Un problème américain contemporain
Mais la migration climatique n'est pas seulement un problème pour les pays les moins riches à l'avenir. C'est bien avancé aux USA.
Du feux de forêt catastrophiques sur la côte ouest à méga-ouragans le long du golfe, les catastrophes environnementales affligent déjà de larges segments de la population. Les effets de la migration forcée due à l'ouragan Katrina en 2005, par exemple, sont apparents dans le taux de rendement inférieur de la population noire de la Nouvelle-Orléans.
Mettre en évidence les lacunes de cli-fi ne revient pas à saper ses importantes contributions à l'activisme environnemental. Ce sont des histoires qui veulent faire plus que sonner l'alarme. Ils veulent que nous réfléchissions de manière plus proactive à la réponse aux catastrophes et à la prise en charge des autres maintenant. Ce sentiment d'urgence pourrait expliquer pourquoi une grande partie du cli-fi dépend de stéréotypes migratoires préexistants (et imparfaits) plutôt que de ceux qui sont plus en phase avec la migration climatique aujourd'hui. Il est peut-être plus rapide de pousser les gens à agir en mobilisant de vieilles idées que d'en construire de nouvelles.

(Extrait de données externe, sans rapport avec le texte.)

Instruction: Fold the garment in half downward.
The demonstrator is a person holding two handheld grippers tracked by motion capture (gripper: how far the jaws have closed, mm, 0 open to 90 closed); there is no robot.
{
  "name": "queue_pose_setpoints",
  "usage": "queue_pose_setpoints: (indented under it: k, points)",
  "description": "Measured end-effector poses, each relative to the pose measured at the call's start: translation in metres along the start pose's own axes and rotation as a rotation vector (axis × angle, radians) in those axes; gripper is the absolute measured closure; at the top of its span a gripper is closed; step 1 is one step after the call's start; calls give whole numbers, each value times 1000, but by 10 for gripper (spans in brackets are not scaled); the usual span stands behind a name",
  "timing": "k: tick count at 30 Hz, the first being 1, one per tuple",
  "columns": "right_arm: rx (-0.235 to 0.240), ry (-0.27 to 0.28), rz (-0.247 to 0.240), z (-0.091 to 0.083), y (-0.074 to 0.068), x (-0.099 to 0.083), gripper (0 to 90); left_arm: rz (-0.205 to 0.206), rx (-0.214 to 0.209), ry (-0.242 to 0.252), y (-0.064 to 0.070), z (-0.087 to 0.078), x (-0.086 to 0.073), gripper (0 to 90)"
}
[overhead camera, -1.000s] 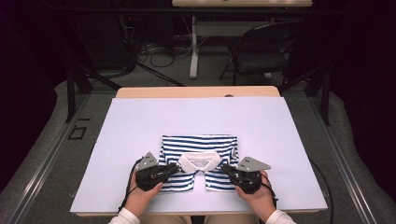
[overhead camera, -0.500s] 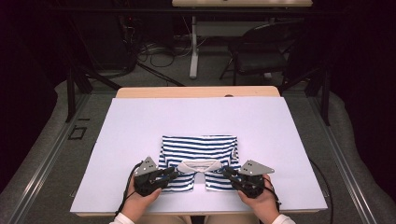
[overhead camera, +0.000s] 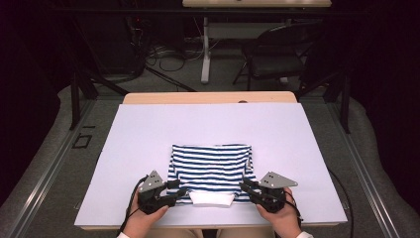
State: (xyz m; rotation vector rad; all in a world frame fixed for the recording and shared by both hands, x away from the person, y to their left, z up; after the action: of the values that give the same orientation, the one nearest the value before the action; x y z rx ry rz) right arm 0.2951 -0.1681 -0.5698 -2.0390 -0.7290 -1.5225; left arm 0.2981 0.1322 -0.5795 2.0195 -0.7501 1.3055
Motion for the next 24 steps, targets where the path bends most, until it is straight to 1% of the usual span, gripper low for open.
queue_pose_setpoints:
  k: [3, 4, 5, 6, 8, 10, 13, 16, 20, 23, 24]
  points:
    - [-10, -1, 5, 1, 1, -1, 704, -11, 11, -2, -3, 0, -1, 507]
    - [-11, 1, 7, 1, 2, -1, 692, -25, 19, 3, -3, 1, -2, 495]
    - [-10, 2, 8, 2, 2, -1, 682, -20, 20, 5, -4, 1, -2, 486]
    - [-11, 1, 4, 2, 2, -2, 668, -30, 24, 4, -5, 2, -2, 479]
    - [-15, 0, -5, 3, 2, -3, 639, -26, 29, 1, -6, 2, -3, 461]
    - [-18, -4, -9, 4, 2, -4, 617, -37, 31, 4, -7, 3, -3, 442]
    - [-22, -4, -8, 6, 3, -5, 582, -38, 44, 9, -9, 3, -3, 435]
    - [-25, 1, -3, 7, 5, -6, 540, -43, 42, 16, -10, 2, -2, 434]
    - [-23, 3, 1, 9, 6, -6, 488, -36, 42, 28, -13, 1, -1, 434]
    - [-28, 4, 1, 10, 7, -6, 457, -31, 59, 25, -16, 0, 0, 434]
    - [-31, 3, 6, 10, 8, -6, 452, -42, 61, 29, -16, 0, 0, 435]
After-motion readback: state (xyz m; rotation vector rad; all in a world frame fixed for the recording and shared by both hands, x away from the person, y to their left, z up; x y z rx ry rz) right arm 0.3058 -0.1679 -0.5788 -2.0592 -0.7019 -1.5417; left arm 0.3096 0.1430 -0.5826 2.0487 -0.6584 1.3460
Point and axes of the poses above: each handheld gripper's, and its own axes: z roughly forward along the jaws, x roughly out of its top, y roughly to its right, the point moved 5 cm from there along z, roughly forward along the jaws, and after that the axes turned 13 degrees about y, right-handed, at the moved point
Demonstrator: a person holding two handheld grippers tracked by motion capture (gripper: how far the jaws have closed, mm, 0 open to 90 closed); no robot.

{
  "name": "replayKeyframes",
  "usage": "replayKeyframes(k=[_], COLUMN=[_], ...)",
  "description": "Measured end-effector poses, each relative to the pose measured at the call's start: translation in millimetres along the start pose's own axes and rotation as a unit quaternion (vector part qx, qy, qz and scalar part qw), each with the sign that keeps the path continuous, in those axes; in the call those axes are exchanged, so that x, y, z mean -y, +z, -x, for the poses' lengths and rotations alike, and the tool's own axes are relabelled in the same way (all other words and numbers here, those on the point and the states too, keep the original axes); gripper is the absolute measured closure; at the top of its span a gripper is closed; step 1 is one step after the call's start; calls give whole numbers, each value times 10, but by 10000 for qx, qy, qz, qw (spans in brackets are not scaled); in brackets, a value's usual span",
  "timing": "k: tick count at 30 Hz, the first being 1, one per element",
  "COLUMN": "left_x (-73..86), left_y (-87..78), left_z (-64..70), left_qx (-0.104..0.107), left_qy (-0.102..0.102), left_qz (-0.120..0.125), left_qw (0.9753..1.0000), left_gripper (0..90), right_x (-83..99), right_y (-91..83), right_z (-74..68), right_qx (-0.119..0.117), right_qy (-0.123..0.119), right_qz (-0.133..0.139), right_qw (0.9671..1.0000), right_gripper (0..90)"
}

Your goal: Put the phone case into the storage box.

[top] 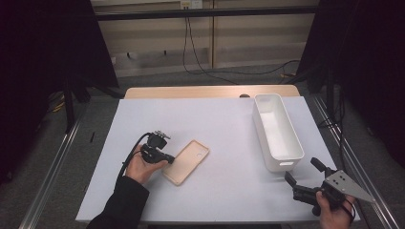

Cependant, ces histoires n'ont pas besoin de se pencher sur des cas étrangers ou d'établir des parallèles obsolètes pour faire de la migration climatique un scénario convaincant. Au contraire, ils peuvent regarder vers l'intérieur les crises climatiques en cours qui affligent les Américains aujourd'hui. Le fait que ces groupes touchés soient disproportionnellement autochtones et les personnes de couleur devraient nous rappeler que les éléments dystopiques de nombreuses histoires cli-fi (corruption généralisée, violence ciblée et inégalités structurelles) sont des faits de la vie quotidienne pour beaucoup dans ce pays. Les gens devraient être choqués que ces choses se passent sous leur nez, suffisamment pour inspirer une action maintenant plutôt que plus tard pour des problèmes dans un avenir lointain.